0

I want to use Regular Expression (compatible with pcre) to select a table cell in an XML or HTML file.
This cell was expanded in several lines containing other elements and relative attributes and values. This
cell supposed to be at the last column.

for some reasons I can't and don't want to use ". matches newline" option.

for example in this code:
EDITED:

<table colcount="4">
<tr>
    <td colspan="2">
        <para><text> Mike</text></para>
    </td>
    <td>
        <tab />
    </td>
    <td1>
        <para><text>Jack</text></para>
        <para><text>Sarah</text></para>
    </td>
</tr1>
<tr>
    <td>
        <para><text>Bob</text></para>
        <para><text>Rita</text></para>
    </td>
    <td2 colspan="3" with>
        <para><text>Helen</text></para>
    </td>
</tr2>
<tr>
    <td style="with:445px;">
        <para><text>Sam</text></para>
    </td>
    <td>
        <para><text>Emma</text></para>
        <para><text>George</text></para>
    </td>
    <td>
    </td>
    <td3 colspan="">
        <tab />
    </td>
</tr3>
</table>

/EDITED

I want to find and select the whole last cell together with its start and end tags (<td and </td>)
and the end tag of the corresponding row(</tr>), that is:

EDITED:

Here is what I want to select in the table like above using RegEx:

Either from <td1 to </tr1> - or from <td2 to </tr2> - or from <td3 to </tr3>

/EDITED

The format (indentation and new lines have to be preserved), I mean I can't put, for example
</tr> in front of of closing tag of the cell(</td>).
Indentation is only space character.

Thanks for any help...

M. T.
  • 13
  • 5
  • 3
    Use a XML/HTML parser. Don't use regular expressions. Which language are you using? – Alex Filipovici Aug 28 '13 at 16:26
  • 1
    You can't parse [X]HTML with regex. Because HTML can't be parsed by regex. http://stackoverflow.com/a/1732454/1906508 – revo Aug 28 '13 at 16:35
  • Actually I'm not using any specific language and so not trying to parse them. Unfortunately I'm not familiar of XSLT transformation very much. I searched and found some here, though up to now none worked as I wanted.

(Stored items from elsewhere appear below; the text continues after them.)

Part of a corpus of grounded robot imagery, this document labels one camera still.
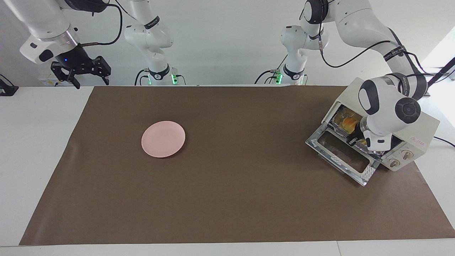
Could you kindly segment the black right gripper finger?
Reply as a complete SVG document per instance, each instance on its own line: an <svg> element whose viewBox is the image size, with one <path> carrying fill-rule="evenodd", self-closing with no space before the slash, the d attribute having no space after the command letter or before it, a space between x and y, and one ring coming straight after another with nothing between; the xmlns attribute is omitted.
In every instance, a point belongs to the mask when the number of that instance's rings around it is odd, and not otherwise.
<svg viewBox="0 0 455 256"><path fill-rule="evenodd" d="M105 85L109 85L109 76L112 74L112 69L102 56L97 56L91 60L89 70L92 75L101 77Z"/></svg>
<svg viewBox="0 0 455 256"><path fill-rule="evenodd" d="M60 81L60 82L68 82L73 84L73 86L76 89L80 89L80 83L78 80L75 78L75 73L73 70L70 68L68 73L64 73L63 70L65 67L61 63L51 63L51 70L54 73L55 77Z"/></svg>

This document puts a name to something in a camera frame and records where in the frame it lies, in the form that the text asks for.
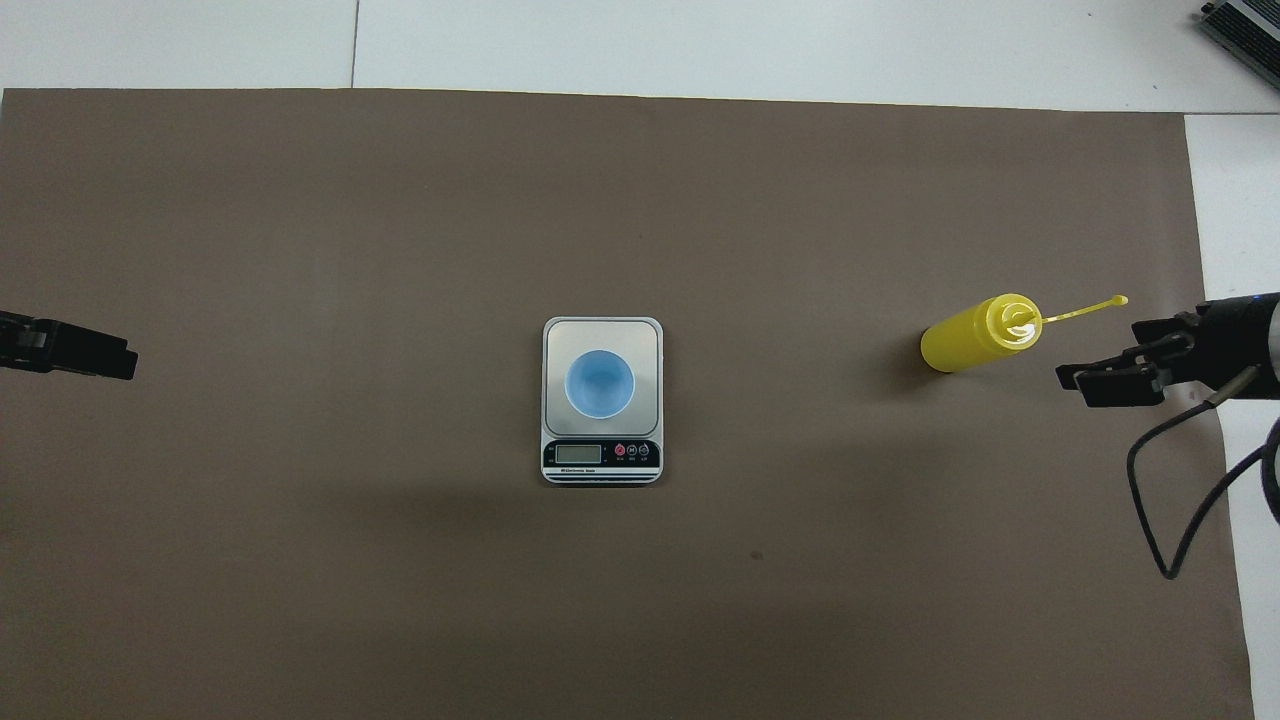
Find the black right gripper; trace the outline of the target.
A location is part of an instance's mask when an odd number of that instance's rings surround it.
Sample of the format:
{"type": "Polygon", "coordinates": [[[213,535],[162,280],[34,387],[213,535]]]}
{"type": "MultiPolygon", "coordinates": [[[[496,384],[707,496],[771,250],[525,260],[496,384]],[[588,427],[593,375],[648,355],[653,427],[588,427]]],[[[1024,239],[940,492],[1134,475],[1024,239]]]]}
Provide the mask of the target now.
{"type": "Polygon", "coordinates": [[[1176,366],[1192,350],[1192,377],[1221,389],[1248,368],[1253,379],[1235,398],[1279,398],[1277,293],[1207,300],[1196,313],[1135,322],[1139,346],[1094,363],[1057,366],[1062,389],[1076,391],[1088,407],[1151,407],[1162,404],[1176,366]]]}

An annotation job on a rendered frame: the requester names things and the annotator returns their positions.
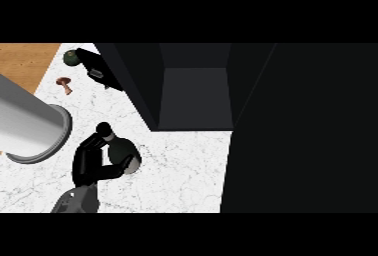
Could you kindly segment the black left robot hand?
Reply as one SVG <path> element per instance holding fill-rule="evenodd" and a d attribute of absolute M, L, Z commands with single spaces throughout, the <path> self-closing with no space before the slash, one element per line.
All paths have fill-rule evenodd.
<path fill-rule="evenodd" d="M 116 179 L 122 176 L 129 166 L 132 155 L 127 154 L 121 162 L 110 165 L 101 164 L 101 147 L 104 140 L 97 133 L 79 143 L 72 160 L 72 182 L 76 187 L 90 186 L 98 180 Z"/>

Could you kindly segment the dark grey open cabinet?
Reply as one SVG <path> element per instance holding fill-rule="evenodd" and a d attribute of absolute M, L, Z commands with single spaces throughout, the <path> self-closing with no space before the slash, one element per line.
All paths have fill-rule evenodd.
<path fill-rule="evenodd" d="M 231 131 L 271 43 L 98 43 L 152 131 Z"/>

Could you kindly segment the dark grey cabinet door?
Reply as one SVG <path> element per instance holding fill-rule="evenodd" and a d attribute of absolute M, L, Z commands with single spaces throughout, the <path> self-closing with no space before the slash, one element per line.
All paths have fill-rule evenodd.
<path fill-rule="evenodd" d="M 231 134 L 220 210 L 378 212 L 378 43 L 276 45 Z"/>

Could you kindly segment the grey cylindrical container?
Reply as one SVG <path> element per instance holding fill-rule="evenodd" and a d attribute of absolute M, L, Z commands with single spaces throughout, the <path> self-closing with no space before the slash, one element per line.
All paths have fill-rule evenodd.
<path fill-rule="evenodd" d="M 19 164 L 44 161 L 60 150 L 72 130 L 67 110 L 45 104 L 0 75 L 0 151 Z"/>

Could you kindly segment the brown mushroom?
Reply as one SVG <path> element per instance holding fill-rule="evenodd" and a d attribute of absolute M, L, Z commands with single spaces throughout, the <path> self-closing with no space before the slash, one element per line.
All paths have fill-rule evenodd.
<path fill-rule="evenodd" d="M 69 95 L 72 93 L 72 89 L 69 88 L 67 84 L 70 82 L 70 79 L 67 77 L 59 77 L 56 79 L 56 84 L 63 87 L 65 94 Z"/>

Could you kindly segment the green avocado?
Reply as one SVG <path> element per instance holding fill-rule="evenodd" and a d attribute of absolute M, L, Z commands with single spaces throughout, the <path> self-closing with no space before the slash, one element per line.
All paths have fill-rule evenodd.
<path fill-rule="evenodd" d="M 79 58 L 78 58 L 73 50 L 69 50 L 69 51 L 65 52 L 65 54 L 63 54 L 63 63 L 67 66 L 76 66 L 76 65 L 81 64 Z"/>

If it helps; what I use now is Notepad++ and its NppExec plugin scintilla scripting. I have done some scripting but had the problem selecting just the last cell in last column with the cell's tags plus the closing tag of that row. – M. T. Aug 28 '13 at 20:39
  • As you have been told several times, regexes are the wrong tool for this. Use XSLT or whichever xml-parsing toolkit is available to your favourite language (e.g. gpath in Groovy). Regex matching will fail and fail again at this. If you are not familiar with any such tool, learn one. – itsbruce Aug 28 '13 at 22:32

1 Answers1

0

Best you can do with regex is:

<td(([^<]|<(?!\/td>))*)<\/td>\s*<\/tr>(?!(.|\r|\n)*<tr)

But this is kinda ugly, resource intensive and breaks when you have nested tables. A better route is indeed to use an XML or HTML parser for whichever programming language you're using.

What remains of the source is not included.